EXERCISE PROMPT: The expected copy holds every entry exactly and none of the pictures.

[EXCERPTED RECORDS Boundary: Start]

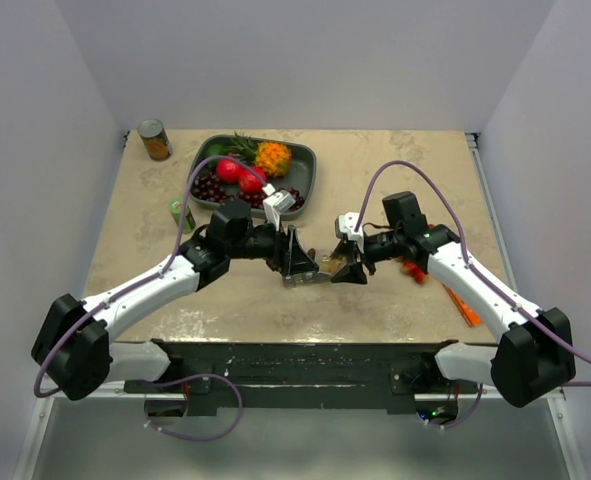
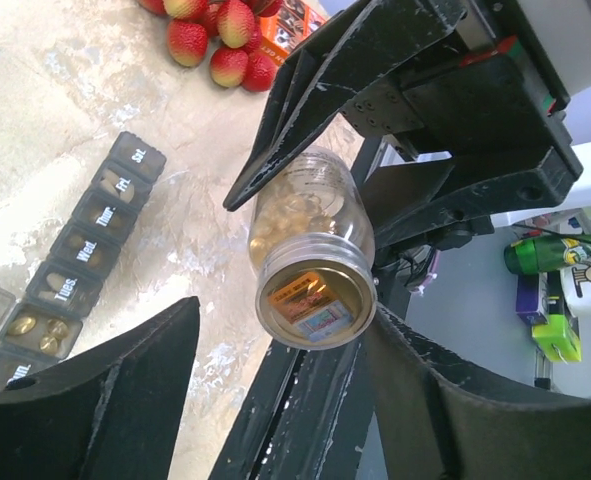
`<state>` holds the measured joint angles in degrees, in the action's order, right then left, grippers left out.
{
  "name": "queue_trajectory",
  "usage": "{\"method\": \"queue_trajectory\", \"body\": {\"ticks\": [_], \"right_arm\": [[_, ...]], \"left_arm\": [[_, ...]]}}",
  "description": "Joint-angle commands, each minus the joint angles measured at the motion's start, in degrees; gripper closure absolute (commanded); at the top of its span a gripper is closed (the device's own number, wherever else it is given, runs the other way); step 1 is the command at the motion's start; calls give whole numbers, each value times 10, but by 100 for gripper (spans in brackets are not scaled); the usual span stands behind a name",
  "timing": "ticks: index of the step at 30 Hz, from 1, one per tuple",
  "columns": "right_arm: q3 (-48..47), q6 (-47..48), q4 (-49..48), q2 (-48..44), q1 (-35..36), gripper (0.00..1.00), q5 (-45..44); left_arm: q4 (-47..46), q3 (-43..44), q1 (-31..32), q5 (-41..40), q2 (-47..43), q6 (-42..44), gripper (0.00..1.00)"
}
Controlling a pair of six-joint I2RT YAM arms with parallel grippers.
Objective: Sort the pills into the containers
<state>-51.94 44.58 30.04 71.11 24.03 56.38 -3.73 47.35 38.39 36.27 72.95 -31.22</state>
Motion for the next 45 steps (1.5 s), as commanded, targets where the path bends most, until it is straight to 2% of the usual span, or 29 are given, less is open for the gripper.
{"method": "queue_trajectory", "body": {"ticks": [1, 9, 11, 18, 23, 36, 40, 45], "right_arm": [[-14, -4, -34, -12, 4, 100, 65], [-14, -2, -34, -17, 2, 100, 65], [-14, -2, -33, -16, 1, 100, 65], [-15, 6, -29, -17, -1, 100, 57], [-15, 17, -24, -18, -5, 100, 38], [-9, 21, -31, -19, -5, 100, 7], [-8, 21, -32, -17, -6, 100, 6], [-9, 19, -33, -17, -5, 100, 3]], "left_arm": [[29, 17, -2, -37, -18, 27, 28], [36, 1, -15, -35, -82, 45, 7], [62, -12, -24, -33, -109, 49, 4], [118, -36, -58, -65, -206, 53, 1], [112, -45, -72, -163, -265, -12, 1], [47, 1, -74, -165, -164, -249, 2], [97, 44, -52, -204, -139, -262, 2], [114, 75, -18, -223, -97, -263, 4]]}}
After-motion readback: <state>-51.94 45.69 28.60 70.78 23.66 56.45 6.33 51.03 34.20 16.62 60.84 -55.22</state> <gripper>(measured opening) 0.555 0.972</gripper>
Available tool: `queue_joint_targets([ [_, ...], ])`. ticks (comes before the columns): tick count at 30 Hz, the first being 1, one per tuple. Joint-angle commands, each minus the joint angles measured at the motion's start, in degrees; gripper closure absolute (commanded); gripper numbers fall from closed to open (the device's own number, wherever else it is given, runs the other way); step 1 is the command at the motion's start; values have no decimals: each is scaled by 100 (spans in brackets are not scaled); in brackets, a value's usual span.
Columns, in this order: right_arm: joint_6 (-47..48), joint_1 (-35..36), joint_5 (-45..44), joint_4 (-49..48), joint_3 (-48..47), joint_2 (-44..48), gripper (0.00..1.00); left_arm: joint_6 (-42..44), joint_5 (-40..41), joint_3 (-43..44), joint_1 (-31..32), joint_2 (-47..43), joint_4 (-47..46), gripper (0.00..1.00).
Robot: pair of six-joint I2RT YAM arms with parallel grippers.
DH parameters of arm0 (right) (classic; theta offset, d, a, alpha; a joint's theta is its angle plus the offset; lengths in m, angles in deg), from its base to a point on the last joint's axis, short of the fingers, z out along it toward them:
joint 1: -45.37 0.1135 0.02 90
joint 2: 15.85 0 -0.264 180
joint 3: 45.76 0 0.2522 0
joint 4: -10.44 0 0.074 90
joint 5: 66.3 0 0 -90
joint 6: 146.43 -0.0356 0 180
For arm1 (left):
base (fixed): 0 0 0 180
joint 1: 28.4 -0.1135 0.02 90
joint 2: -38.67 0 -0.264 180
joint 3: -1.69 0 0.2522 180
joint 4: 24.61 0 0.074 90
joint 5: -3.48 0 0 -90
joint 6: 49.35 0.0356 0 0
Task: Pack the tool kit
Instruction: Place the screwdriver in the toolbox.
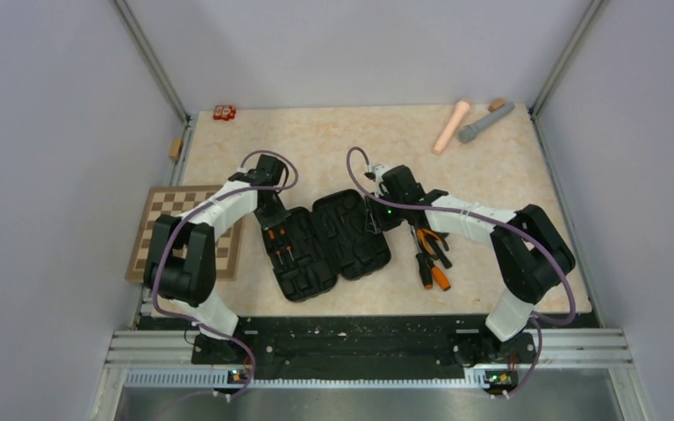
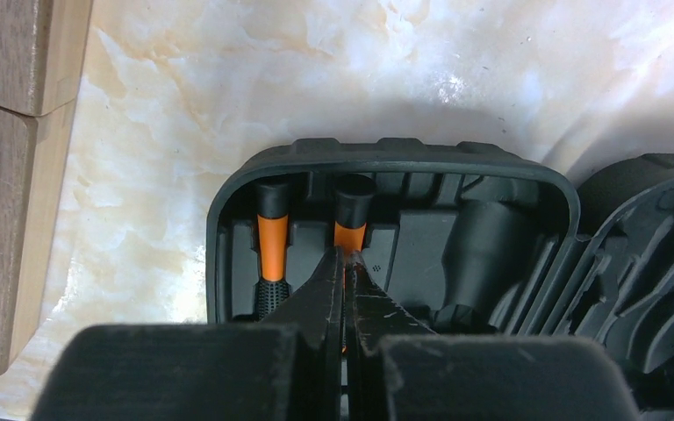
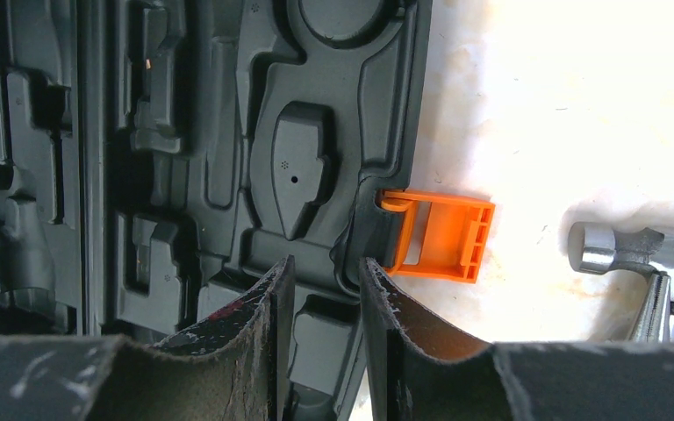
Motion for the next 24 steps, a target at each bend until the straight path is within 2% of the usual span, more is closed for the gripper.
queue_joint_targets([
  [1,78,-50,-75,15,-97,225,67,-9,-667,-343,-8,714,89,100],
  [7,81,-48,-66,-24,-62,267,67,-110,-1084,-540,-8,883,-200,100],
  [14,116,-52,-96,-54,-30,342,67,-193,-1387,-314,76,1222,-306,100],
  [19,154,-54,-144,-62,-17,395,67,-303,-1336,-244,350,1361,-304,100],
  [24,198,-61,-193,-1,-35,526,67,-357,-700,-111,445,789,-163,98],
])
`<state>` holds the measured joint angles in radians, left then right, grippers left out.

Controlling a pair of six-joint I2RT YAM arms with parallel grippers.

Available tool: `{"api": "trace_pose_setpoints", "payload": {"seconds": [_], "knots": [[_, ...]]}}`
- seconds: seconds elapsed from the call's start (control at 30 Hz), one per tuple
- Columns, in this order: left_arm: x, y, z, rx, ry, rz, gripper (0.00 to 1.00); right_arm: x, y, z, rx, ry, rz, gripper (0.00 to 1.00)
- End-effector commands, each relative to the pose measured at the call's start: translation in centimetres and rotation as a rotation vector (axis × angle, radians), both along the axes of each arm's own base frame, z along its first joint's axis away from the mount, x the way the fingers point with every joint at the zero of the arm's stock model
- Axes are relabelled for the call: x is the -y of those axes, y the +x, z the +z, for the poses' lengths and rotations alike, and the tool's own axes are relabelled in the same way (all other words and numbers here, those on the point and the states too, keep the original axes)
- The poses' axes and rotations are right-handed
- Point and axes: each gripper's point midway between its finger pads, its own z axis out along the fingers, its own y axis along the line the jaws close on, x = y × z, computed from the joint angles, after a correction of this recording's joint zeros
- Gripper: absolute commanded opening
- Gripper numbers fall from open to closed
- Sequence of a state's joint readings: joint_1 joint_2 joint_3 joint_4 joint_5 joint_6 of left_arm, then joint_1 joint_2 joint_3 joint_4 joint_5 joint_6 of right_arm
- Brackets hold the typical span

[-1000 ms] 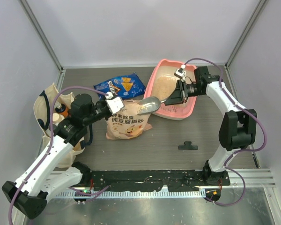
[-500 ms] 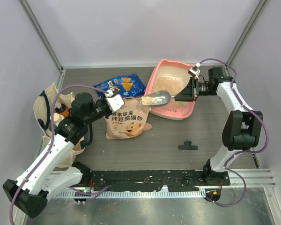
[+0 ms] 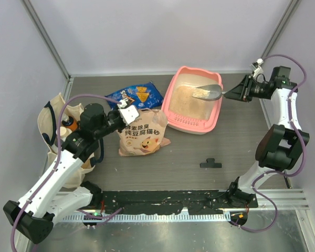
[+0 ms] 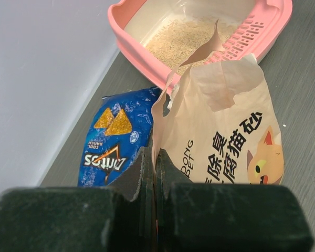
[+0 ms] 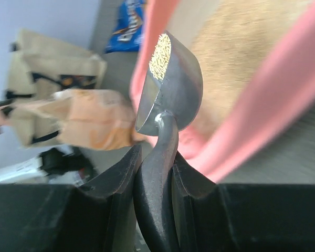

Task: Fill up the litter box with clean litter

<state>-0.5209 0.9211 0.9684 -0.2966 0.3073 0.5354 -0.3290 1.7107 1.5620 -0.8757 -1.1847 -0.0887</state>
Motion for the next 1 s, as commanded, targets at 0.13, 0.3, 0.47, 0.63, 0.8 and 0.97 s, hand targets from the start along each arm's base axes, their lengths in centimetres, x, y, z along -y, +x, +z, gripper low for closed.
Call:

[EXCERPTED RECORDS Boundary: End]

SOLUTION FOR THIS TASK:
`<state>` holds the measured joint angles in degrees, in the action's order, right then left, grippers left out.
{
  "name": "queue_trajectory",
  "usage": "{\"method\": \"queue_trajectory\", \"body\": {\"ticks\": [_], \"right_arm\": [[_, ...]], \"left_arm\": [[_, ...]]}}",
  "description": "Joint-angle commands, each minus the joint angles measured at the motion's start, in degrees; gripper closure absolute (commanded); at the top of its span a gripper is closed (the device's own number, wherever else it is given, runs the other way); step 1 is the command at the motion's start; calls give whole numbers, each value times 10, but by 100 for gripper (spans in brackets are not scaled); the usual span stands behind a name",
  "timing": "ticks: index of the step at 30 Hz, from 1, one per tuple",
  "columns": "right_arm: q3 (-48..47), q6 (-47..48), q4 (-49..48), q2 (-48..44), q1 (-35..36), gripper (0.00..1.00), q5 (-45..44); left_arm: q4 (-47..46), q3 (-43..44), q1 (-31..32), q5 (-41..40), q2 (-47..43), q6 (-42..44), gripper (0.00..1.00)"
}
Controlling a pair of six-joint I2RT YAM arms with parallel grippers.
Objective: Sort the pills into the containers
<state>-51.94 44.58 30.04 71.11 24.03 56.38 -3.73 47.35 38.39 36.27 72.95 -31.22</state>
Motion for the next 45 steps (1.5 s), as commanded, targets where the path bends most, until it is straight to 2% of the usual span, or 29 are given, less is open for the gripper.
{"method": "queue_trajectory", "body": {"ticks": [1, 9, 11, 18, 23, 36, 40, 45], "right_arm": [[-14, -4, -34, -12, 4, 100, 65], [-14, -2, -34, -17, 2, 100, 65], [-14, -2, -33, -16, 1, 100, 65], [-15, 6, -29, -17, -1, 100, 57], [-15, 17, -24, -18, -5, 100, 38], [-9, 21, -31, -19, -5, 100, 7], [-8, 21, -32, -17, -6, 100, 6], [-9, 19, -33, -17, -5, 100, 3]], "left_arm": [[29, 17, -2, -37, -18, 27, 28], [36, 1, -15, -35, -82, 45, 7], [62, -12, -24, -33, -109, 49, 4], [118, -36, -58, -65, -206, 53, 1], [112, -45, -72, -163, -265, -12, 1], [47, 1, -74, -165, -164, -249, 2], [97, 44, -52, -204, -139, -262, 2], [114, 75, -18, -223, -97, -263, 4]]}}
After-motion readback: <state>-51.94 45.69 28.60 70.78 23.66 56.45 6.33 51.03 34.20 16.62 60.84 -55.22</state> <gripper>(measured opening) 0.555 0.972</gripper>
Available tool: `queue_joint_targets([ [_, ...], ])`. ticks (comes before the columns): tick count at 30 Hz, the first being 1, one per tuple. Joint-angle commands, each minus the joint angles measured at the motion's start, in degrees; gripper closure absolute (commanded); gripper numbers fall from closed to open (the device's own number, wherever else it is given, runs the other way); step 1 is the command at the motion's start; values have no decimals: each is scaled by 100 (spans in brackets are not scaled); in brackets, a value's usual span.
Columns, in this order: right_arm: joint_6 (-47..48), joint_1 (-35..36), joint_5 (-45..44), joint_4 (-49..48), joint_3 (-48..47), joint_2 (-44..48), gripper (0.00..1.00); left_arm: joint_6 (-42..44), joint_5 (-40..41), joint_3 (-43..44), joint_1 (-31..32), joint_2 (-47..43), joint_4 (-47..46), gripper (0.00..1.00).
Robot: pair of six-joint I2RT YAM arms with parallel grippers.
DH parameters of arm0 (right) (classic; theta offset, d, a, alpha; a joint's theta is its angle plus the offset; lengths in m, angles in deg), from its base to a point on the last joint's axis, short of the fingers, z out along it toward them:
joint 1: -45.37 0.1135 0.02 90
joint 2: 15.85 0 -0.264 180
joint 3: 45.76 0 0.2522 0
joint 4: -10.44 0 0.074 90
joint 5: 66.3 0 0 -90
joint 6: 146.43 -0.0356 0 180
For arm1 (left):
base (fixed): 0 0 0 180
joint 1: 28.4 -0.1135 0.02 90
joint 2: -38.67 0 -0.264 180
joint 3: -1.69 0 0.2522 180
joint 4: 24.61 0 0.074 90
joint 5: -3.48 0 0 -90
joint 6: 49.35 0.0356 0 0
Task: Pack the tool kit
Instruction: Place the screwdriver in the toolbox.
Motion for the next 24 steps, a target at each bend until the straight path is within 2% of the usual span, more is closed for the gripper.
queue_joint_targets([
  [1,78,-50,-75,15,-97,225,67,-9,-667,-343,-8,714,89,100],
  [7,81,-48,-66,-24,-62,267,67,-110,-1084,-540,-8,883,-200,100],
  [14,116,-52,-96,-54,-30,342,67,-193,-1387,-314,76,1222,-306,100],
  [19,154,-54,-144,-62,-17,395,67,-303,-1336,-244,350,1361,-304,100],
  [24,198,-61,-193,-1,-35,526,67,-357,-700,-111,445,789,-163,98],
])
`<state>` holds the measured joint angles in radians, left then right, grippers left out.

Controlling a pair of six-joint I2RT YAM arms with parallel grippers.

Available tool: `{"api": "trace_pose_setpoints", "payload": {"seconds": [_], "knots": [[_, ...]]}}`
- seconds: seconds elapsed from the call's start (control at 30 Hz), one per tuple
- Columns, in this order: left_arm: x, y, z, rx, ry, rz, gripper (0.00 to 1.00); right_arm: x, y, z, rx, ry, rz, gripper (0.00 to 1.00)
- End-effector commands, each relative to the pose measured at the call's start: translation in centimetres and rotation as a rotation vector (axis × angle, radians), both along the axes of each arm's own base frame, z along its first joint's axis away from the mount, x the way the fingers point with every joint at the zero of the arm's stock model
- Axes are relabelled for the call: x is the -y of those axes, y the +x, z the +z, for the poses' lengths and rotations alike, and the tool's own axes are relabelled in the same way (all other words and numbers here, those on the point and the states too, keep the original axes)
- The poses' axes and rotations are right-handed
- Point and axes: each gripper's point midway between its finger pads, its own z axis out along the fingers, its own y axis along the line the jaws close on, x = y × z, computed from the joint angles, after a correction of this recording's joint zeros
- Gripper: absolute commanded opening
- Gripper numbers fall from open to closed
- Sequence of a state's joint readings: joint_1 joint_2 joint_3 joint_4 joint_5 joint_6 of left_arm, then joint_1 joint_2 joint_3 joint_4 joint_5 joint_6 of right_arm
- Brackets hold the typical span

[-1000 ms] 
[-500 ms] 
[+0 ms] 
[+0 ms] 
[+0 ms] 

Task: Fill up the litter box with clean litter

<state>-0.5209 0.9211 0.9684 -0.2966 0.3073 0.5354 -0.3290 1.7107 1.5620 -0.8757 -1.1847 -0.0887</state>
Motion for the next 1 s, as commanded, targets at 0.13, 0.3, 0.47, 0.63, 0.8 and 0.97 s, hand targets from the start along each arm's base axes, their lengths in centimetres, x, y, z along -y, +x, +z, gripper low for closed.
Call:

The answer is complete.